● Requirement: For this listing, the lines between the one holding "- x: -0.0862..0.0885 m" and the one holding "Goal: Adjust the", inclusive, must be set down exactly.

● Given data:
● ● ● ● ● ● ●

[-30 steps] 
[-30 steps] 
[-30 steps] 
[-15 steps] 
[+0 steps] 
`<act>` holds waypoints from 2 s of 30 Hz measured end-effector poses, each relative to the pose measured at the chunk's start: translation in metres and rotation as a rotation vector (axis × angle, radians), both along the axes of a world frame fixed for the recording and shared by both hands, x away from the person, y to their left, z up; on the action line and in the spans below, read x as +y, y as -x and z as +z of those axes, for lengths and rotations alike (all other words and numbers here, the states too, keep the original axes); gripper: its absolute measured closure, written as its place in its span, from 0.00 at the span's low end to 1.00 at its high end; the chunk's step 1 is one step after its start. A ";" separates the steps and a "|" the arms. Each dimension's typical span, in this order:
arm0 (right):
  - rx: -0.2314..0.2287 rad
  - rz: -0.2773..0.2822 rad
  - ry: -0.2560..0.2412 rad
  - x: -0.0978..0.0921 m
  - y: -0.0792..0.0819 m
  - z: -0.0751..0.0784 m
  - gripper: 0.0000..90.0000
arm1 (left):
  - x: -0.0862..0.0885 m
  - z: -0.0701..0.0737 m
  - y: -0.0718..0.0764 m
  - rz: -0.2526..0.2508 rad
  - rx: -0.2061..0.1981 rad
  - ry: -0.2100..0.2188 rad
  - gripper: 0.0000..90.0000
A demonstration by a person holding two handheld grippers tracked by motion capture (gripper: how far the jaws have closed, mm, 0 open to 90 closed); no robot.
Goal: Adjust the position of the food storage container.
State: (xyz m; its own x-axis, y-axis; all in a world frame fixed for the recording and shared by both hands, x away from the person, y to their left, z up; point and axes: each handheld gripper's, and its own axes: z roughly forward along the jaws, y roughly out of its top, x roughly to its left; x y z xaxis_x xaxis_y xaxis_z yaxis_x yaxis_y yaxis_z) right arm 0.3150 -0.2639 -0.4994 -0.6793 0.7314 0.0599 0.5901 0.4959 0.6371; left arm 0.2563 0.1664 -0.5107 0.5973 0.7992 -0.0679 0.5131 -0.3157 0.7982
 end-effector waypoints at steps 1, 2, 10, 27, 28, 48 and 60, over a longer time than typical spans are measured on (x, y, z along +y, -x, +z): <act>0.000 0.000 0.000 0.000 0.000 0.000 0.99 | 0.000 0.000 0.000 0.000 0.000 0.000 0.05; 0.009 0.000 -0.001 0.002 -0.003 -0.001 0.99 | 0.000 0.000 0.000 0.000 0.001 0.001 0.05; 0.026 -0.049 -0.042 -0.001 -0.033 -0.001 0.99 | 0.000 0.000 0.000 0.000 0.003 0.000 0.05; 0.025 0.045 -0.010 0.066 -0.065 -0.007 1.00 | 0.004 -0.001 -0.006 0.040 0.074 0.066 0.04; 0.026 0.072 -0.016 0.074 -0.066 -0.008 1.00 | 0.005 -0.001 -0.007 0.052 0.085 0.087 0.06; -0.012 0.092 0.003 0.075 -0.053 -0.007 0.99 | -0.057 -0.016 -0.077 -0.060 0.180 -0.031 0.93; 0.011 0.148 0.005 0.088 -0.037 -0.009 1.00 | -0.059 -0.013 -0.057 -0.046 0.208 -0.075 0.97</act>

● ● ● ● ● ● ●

● Written response:
  - x: -0.0862..0.0885 m
  - z: -0.0701..0.0737 m
  - y: -0.0718..0.0764 m
  - rz: -0.2526..0.2508 rad
  - rx: -0.2061..0.1981 rad
  - ry: -0.2100..0.2188 rad
  - gripper: 0.0000..90.0000
A demonstration by a person holding two handheld grippers tracked by motion capture (gripper: how far the jaws have closed, mm, 0 open to 90 closed); no robot.
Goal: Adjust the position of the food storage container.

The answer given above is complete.